Not ready to head home, I decided to make a trip up to my parents’ office. I was overdue for taking Luke to see the office ladies anyway. Pop has resigned himself to the fact that all work ceases in the front of the office when the grandkids visit. I think he’s proud to show the kids off. So, we made an appearance. The ladies oohed and ahhed over Luke’s new shoes and how well he is walking now. We played ball in the hallway. Luke charmed all. Then, Pop and Granny took us to lunch and work resumed as usual in the office.

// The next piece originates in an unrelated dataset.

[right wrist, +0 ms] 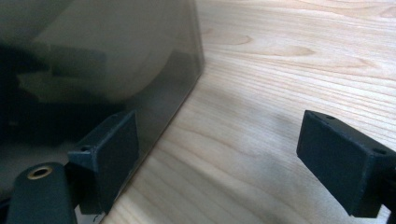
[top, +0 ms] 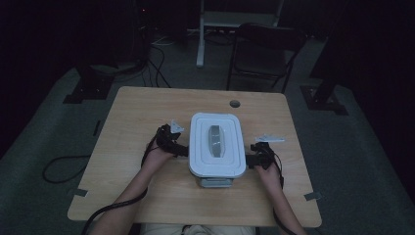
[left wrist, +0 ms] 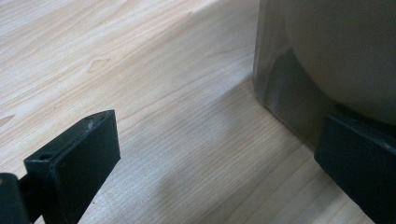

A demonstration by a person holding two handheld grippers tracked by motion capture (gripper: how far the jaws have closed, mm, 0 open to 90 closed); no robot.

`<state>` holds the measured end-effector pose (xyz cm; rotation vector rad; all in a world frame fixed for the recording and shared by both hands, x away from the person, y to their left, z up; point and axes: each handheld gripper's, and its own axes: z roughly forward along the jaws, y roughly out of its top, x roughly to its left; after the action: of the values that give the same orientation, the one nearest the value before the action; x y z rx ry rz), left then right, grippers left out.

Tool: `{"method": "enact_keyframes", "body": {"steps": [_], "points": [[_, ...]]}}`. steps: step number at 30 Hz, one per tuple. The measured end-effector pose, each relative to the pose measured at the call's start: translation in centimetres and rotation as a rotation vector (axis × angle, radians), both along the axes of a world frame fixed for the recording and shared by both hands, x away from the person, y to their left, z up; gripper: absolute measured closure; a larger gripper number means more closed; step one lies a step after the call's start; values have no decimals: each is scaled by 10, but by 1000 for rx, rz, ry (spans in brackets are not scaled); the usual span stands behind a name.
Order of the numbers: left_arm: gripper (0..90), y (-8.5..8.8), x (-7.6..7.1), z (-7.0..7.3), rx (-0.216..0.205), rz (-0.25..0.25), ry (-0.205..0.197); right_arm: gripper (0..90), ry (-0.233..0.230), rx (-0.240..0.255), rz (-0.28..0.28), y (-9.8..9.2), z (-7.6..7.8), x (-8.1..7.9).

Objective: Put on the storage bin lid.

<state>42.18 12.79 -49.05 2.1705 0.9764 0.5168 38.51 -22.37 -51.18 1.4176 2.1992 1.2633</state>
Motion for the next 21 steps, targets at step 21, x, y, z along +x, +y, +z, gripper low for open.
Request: {"method": "enact_keyframes", "body": {"steps": [21], "points": [[10,19,-18,10,-60,-20,-10,128,-79,-8,-73,-18,8,-2]]}}
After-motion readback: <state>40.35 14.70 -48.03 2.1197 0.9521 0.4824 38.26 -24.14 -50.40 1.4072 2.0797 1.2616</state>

Though it was past time to put Luke down for his nap, I decided to stop by Target on the way home. I had to resort to using Adam’s deodorant the night before, and well, I was anxious to be back to my feminine version. Luke was remarkably calm and cooperative sitting in the shopping cart as I raced to pick up what I needed. While sprinting down the aisle, I suddenly heard a familiar rumble and smelled an unpleasant odor. I hoped it was just gas and silently debated if it would make me a bad mother to wait until we arrived at home to check Luke’s diaper. My musings where interrupted by my phone. It was Adam calling to see how our day was going. He was out of town doing a presentation for another school district. I quickly explained what a wonderful day of adventure Luke and I were having, then let Luke talk, or grunt, to Daddy on the phone. We said our good-byes and headed for the front of the store. On a little high from talking to my sweet hubby, I had forgot all about my smelly dilemma. We checked out, I pushed the cart to join the rest, grabbed my purse and Target bag, and scooped up Luke. As his little heine came to rest on my arm, my breathe caught at a cold, wet squish.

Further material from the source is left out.